Fancy way of saying recursively fetching data.
- It is far more efficient than looping when there are a large no of branches. Recursion seamlessly handles branching paths
It performs a subquery on each iteration until the subquery returns zero rows. If the subquery returns rows those returned rows as placed into a workarea whereby they comprise the contents of the virtual cte table during the next iteration. They are also placed into the final result workarea, which is what gets returned when the CTE is finished being evaluated. Pass: virtual cte table : execution result
Pass 1: <empty : main query (2 rows)
Pass 2: <2 rows> : iteration query (3 rows)

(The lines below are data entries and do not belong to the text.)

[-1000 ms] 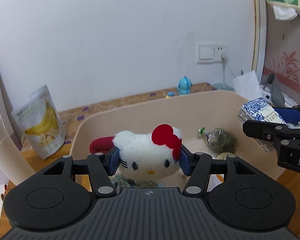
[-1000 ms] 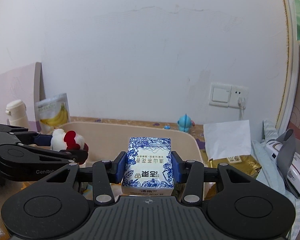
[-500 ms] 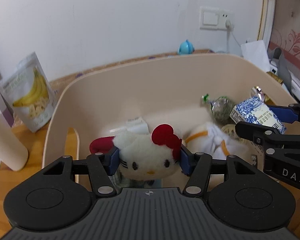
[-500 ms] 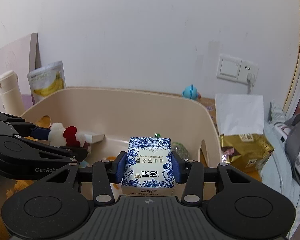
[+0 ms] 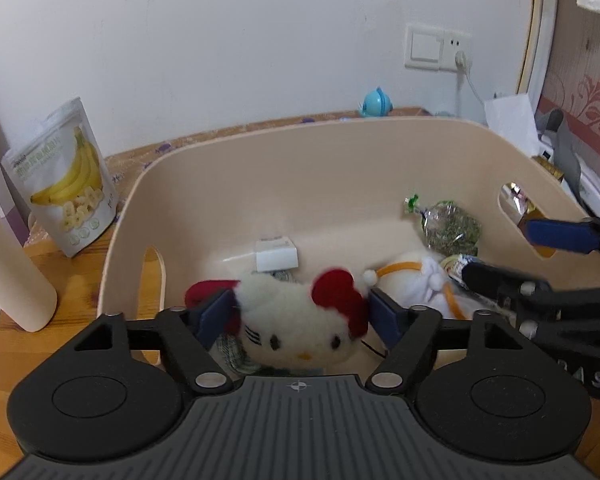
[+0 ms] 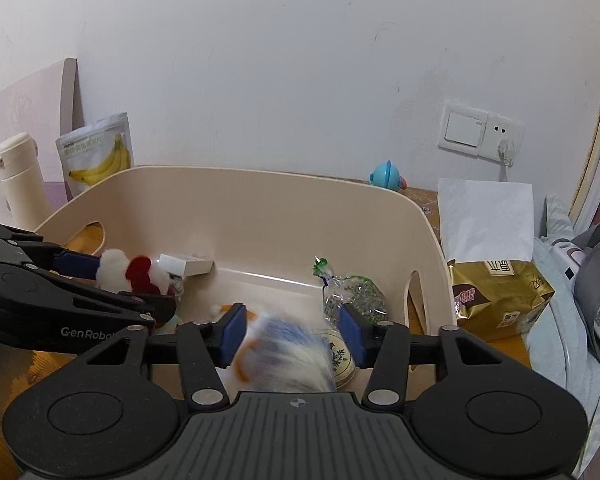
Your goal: Organize objects
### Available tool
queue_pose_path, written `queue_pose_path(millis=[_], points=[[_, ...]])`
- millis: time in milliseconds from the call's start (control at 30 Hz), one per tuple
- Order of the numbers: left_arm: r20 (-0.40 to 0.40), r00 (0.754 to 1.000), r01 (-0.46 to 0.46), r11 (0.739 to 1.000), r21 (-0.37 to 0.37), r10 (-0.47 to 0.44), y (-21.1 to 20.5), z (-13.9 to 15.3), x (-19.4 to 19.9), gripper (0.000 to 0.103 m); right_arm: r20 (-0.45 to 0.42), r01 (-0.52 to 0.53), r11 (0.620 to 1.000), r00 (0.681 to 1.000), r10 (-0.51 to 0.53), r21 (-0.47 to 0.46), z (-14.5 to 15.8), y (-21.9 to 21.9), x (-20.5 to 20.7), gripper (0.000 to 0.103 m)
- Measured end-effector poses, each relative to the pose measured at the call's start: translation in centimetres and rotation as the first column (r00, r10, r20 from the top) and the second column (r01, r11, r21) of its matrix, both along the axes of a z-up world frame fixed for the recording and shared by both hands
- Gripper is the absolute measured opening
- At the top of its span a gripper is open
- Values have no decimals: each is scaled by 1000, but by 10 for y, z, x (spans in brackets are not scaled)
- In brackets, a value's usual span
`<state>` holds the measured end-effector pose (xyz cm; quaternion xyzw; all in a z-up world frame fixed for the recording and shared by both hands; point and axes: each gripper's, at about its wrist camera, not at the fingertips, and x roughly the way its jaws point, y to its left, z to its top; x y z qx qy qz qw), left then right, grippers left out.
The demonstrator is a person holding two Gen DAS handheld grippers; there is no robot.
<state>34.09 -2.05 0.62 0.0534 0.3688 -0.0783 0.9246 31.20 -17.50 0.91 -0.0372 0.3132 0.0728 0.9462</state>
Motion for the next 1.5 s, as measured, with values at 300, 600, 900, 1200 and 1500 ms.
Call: queue_pose_path(millis=[300, 600, 900, 1200, 1500], points=[[68, 998, -10, 999, -49, 14, 6, 20, -19, 89, 60, 36, 999, 998, -37, 21, 19, -6, -17, 93], [109, 993, -45, 997, -60, 52, 13, 36, -49, 91, 92, 51, 998, 994, -55, 49, 30, -15, -44, 103], [153, 983, -89, 994, -57, 96, 20, 44, -91, 91, 99, 54, 994, 993, -63, 91, 31, -19, -77, 103], [174, 978, -104, 992, -71, 115, 30, 42, -130, 91, 91, 43, 994, 995, -52, 101, 24, -16, -114, 103], [165, 977, -125, 989, -81, 137, 41, 33, -166, 91, 82, 51, 993, 995, -60, 110, 18, -14, -148, 103]])
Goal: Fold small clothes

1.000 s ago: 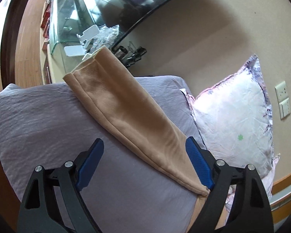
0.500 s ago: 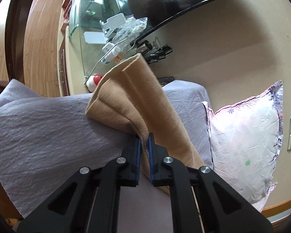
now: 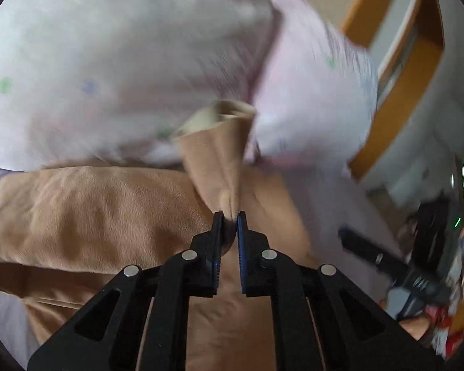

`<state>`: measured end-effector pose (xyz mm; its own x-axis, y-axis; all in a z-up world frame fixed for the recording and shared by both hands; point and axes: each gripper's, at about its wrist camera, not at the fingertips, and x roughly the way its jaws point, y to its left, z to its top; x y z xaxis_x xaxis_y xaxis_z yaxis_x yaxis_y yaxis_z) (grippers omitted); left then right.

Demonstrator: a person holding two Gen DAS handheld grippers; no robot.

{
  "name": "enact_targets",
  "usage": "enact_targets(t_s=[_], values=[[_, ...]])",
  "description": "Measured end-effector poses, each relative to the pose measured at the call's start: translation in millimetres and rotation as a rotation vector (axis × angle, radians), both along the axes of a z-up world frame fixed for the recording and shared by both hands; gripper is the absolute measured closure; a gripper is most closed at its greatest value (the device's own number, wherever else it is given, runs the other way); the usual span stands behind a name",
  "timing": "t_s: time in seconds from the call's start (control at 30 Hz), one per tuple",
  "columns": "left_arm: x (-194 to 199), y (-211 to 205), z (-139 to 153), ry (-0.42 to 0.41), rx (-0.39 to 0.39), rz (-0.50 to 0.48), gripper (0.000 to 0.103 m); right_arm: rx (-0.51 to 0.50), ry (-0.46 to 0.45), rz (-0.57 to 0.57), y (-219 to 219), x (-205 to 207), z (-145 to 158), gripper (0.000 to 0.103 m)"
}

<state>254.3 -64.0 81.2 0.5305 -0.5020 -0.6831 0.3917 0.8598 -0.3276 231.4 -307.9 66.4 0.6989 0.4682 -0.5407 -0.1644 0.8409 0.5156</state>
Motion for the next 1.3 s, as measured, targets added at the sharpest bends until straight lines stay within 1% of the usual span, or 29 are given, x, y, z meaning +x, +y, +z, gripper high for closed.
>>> enact_targets(t_s=[0.03,0.1,0.17,0.2,0.23,0.27,0.3,0.33,0.37,0.4,0.47,0.5,0.57,0.6,0.63,0.7,0.77,0.8,0.83,0.87,0.9,0.93,0.97,1.0,1.03,1.1,1.2,1.27,1.3], values=[[-1,-32,-24,0.072,0.071,-0.077,0.095,0.004,0.027,-0.016,-6,4,-6,0.02],[-12,-55,-47,0.16,0.091,-0.172,0.095,0.025,0.075,-0.039,-20,10,-14,0.02],[-29,-47,-43,0.139,0.066,-0.205,0.095,0.046,0.087,-0.039,-30,12,-16,0.024],[-33,-35,-35,0.111,0.055,-0.197,0.094,0.041,0.084,-0.032,-32,14,-15,0.031],[-36,-17,-24,0.067,0.046,-0.168,0.084,0.025,0.086,-0.024,-32,17,-15,0.04],[-37,6,-13,0.019,0.044,-0.113,0.073,0.009,0.094,-0.015,-29,22,-16,0.044],[-25,26,0,-0.019,0.051,-0.048,0.047,-0.011,0.109,-0.001,-25,29,-19,0.051],[-20,46,7,-0.061,0.069,0.03,0.032,-0.033,0.125,0.007,-19,34,-20,0.055],[-14,69,10,-0.091,0.109,0.121,0.032,-0.058,0.143,0.016,-14,42,-23,0.056],[-6,86,8,-0.092,0.153,0.188,0.032,-0.085,0.159,0.024,-8,50,-27,0.058],[7,113,-7,-0.04,0.191,0.266,0.032,-0.132,0.195,0.032,3,64,-36,0.059],[12,119,-16,-0.003,0.195,0.286,0.032,-0.149,0.219,0.039,8,71,-43,0.064],[18,131,-36,0.079,0.195,0.306,0.032,-0.181,0.262,0.058,16,78,-55,0.091],[17,137,-45,0.114,0.193,0.309,0.032,-0.192,0.282,0.089,22,79,-62,0.1],[17,140,-50,0.125,0.195,0.305,0.032,-0.206,0.274,0.101,26,77,-65,0.101],[9,140,-52,0.092,0.218,0.294,0.032,-0.234,0.157,0.067,23,67,-49,0.101],[7,136,-51,0.087,0.209,0.282,0.032,-0.184,0.025,-0.019,4,57,-21,0.101],[6,135,-52,0.094,0.194,0.269,0.032,-0.162,-0.019,-0.071,-7,53,-11,0.101],[9,137,-55,0.103,0.18,0.258,0.032,-0.161,-0.029,-0.113,-15,54,-7,0.101],[9,137,-56,0.108,0.179,0.255,0.032,-0.194,0.008,-0.138,-19,59,-13,0.101],[9,134,-58,0.103,0.206,0.261,0.032,-0.278,0.099,-0.156,-19,69,-27,0.101],[8,132,-58,0.095,0.22,0.258,0.032,-0.336,0.176,-0.183,-22,75,-40,0.097],[6,131,-57,0.09,0.227,0.257,0.032,-0.334,0.216,-0.2,-27,75,-49,0.096],[4,131,-57,0.087,0.226,0.258,0.032,-0.286,0.213,-0.21,-34,70,-51,0.096],[4,131,-57,0.086,0.223,0.258,0.032,-0.238,0.174,-0.206,-38,62,-48,0.09],[4,131,-58,0.087,0.222,0.263,0.032,-0.211,0.09,-0.166,-33,50,-36,0.079],[3,129,-58,0.079,0.238,0.27,0.032,-0.195,0.024,-0.066,-13,49,-25,0.074],[0,128,-58,0.066,0.241,0.271,0.032,-0.198,0.083,-0.01,-1,58,-35,0.059],[-4,129,-56,0.067,0.226,0.274,0.032,-0.228,0.188,0.018,8,70,-52,0.056]])
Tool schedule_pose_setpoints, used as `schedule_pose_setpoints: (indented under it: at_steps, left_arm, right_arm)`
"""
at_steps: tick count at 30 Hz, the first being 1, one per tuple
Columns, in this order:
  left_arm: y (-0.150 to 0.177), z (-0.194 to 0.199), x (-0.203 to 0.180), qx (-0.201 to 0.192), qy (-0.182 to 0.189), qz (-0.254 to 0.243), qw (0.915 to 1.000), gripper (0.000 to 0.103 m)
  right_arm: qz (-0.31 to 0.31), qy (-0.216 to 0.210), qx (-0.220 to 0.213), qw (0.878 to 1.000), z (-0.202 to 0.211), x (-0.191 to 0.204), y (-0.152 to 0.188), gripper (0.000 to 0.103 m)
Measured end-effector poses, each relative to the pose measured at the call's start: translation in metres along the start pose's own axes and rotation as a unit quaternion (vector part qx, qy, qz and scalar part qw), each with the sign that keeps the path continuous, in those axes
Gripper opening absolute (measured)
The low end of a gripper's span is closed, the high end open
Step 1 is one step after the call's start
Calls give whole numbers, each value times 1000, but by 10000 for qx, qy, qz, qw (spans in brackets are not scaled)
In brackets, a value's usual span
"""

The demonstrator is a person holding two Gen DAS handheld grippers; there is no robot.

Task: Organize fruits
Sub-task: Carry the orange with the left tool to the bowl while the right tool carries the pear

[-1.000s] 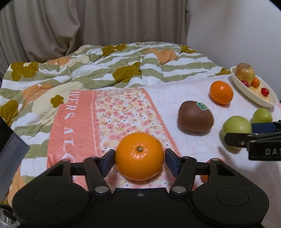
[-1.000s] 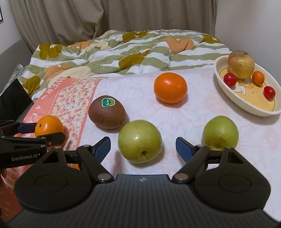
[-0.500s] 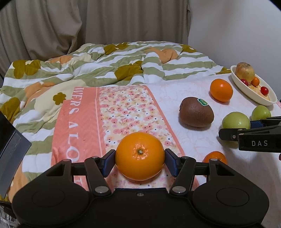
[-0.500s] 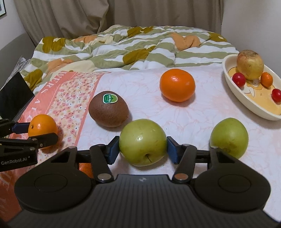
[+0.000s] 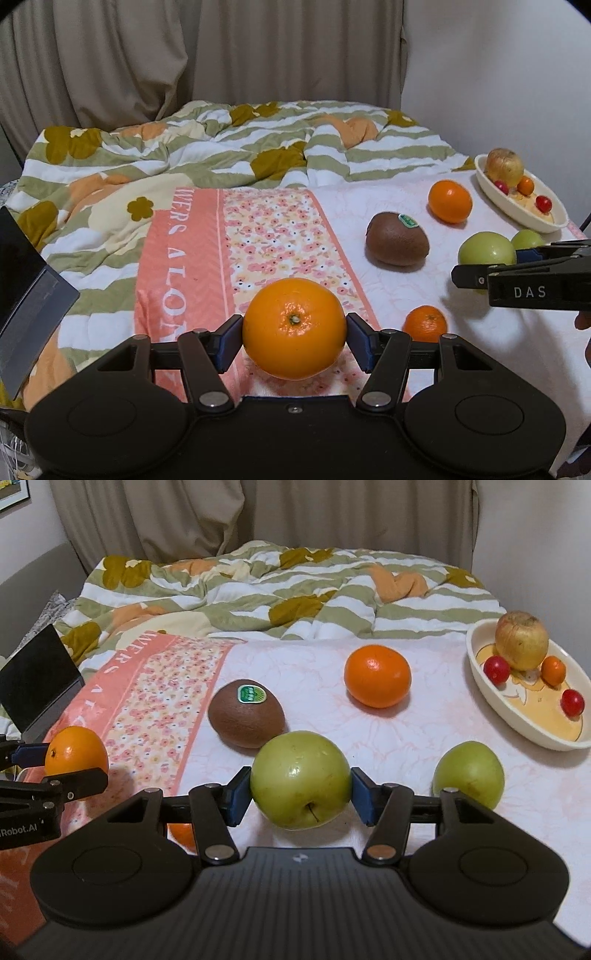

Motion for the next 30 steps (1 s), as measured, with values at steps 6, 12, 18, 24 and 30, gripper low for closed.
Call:
schedule_pose_setpoints:
  at_steps: [6, 12, 18, 24, 30]
  left_arm:
    - [7, 35, -4, -311, -65, 111, 9994, 64]
    - [13, 76, -15, -614, -143, 202, 9978, 64]
    - [17, 110, -48, -853, -334, 336, 9952, 64]
    - [15, 128, -101, -999, -502, 605, 9919, 64]
    - [5, 131, -156, -1080, -470, 738, 9903, 64]
  right_arm:
    - [2, 17, -122, 9999, 31, 0, 7, 71]
    - [-60, 13, -334, 9994, 75, -13, 17, 71]
    - [-5, -99, -547, 9985, 116, -45, 28, 71]
    - [206, -298, -620, 9974, 141, -92, 38, 71]
    - [378, -406, -692, 9961, 154, -147, 41, 71]
Point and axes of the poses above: each gripper's, at about its wrist camera, not at the fingertips, and z roughly against the way its jaws point, x to its left, y to its underside, the point moved 3 cm from there along -z, roughly the way its jaws point, and after that the axes turned 15 degrees about x, right-handed, at the moved point
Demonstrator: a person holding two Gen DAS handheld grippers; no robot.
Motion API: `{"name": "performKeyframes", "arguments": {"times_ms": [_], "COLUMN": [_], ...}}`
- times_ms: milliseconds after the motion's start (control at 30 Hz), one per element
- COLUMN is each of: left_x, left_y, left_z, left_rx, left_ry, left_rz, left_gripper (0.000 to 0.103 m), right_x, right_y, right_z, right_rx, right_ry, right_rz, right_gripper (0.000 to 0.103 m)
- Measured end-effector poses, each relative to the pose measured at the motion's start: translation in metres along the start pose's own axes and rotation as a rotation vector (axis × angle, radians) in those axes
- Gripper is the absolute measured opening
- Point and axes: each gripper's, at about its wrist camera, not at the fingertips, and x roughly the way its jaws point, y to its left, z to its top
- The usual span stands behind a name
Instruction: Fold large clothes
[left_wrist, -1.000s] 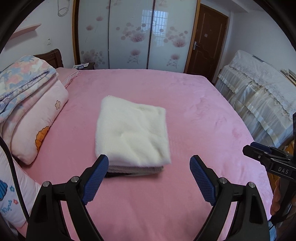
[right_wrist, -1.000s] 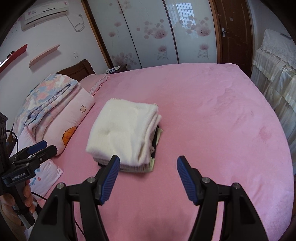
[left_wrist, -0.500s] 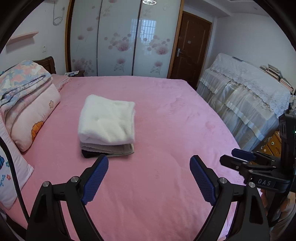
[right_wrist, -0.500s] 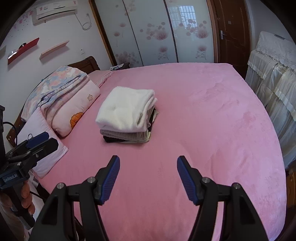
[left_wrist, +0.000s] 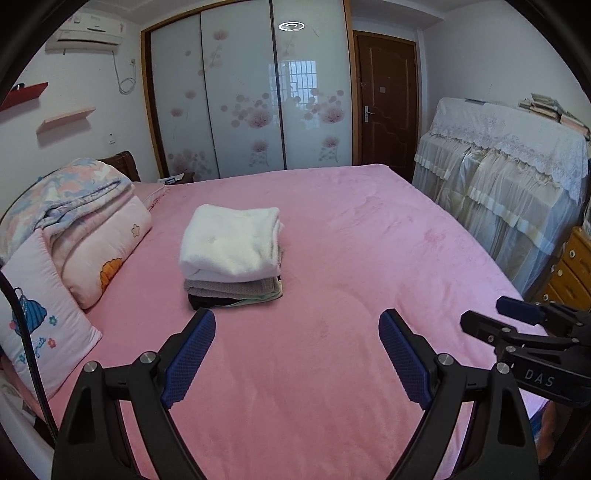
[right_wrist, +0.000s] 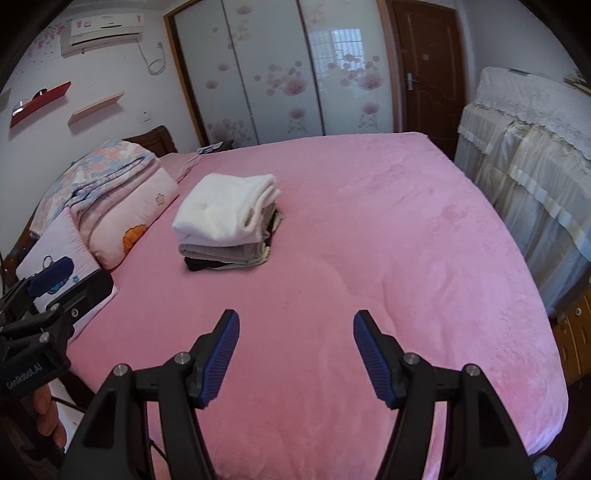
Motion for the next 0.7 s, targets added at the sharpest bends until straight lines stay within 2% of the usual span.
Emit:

Pass 3: <3 rows> : iteration query (1 row)
Pass 4: <1 row> : iteration query (0 rows)
Done: Returns 6 rows The iteration query (below the union all) basically uses the virtual cte table as a parent to determine the next set of children, which then themselves becomes parents, etc… The query above the union initializes the first set of parents.
The fundamental difference between recursion and looping is recursion will seamlessly handle branching paths - if your top level object has 5 children, and each of those objects has 5 children, there are 25 independently scoped copies of that query (or function) at n-2, and more importantly it can keep going deeper. Something that is much harder to achieve with loops.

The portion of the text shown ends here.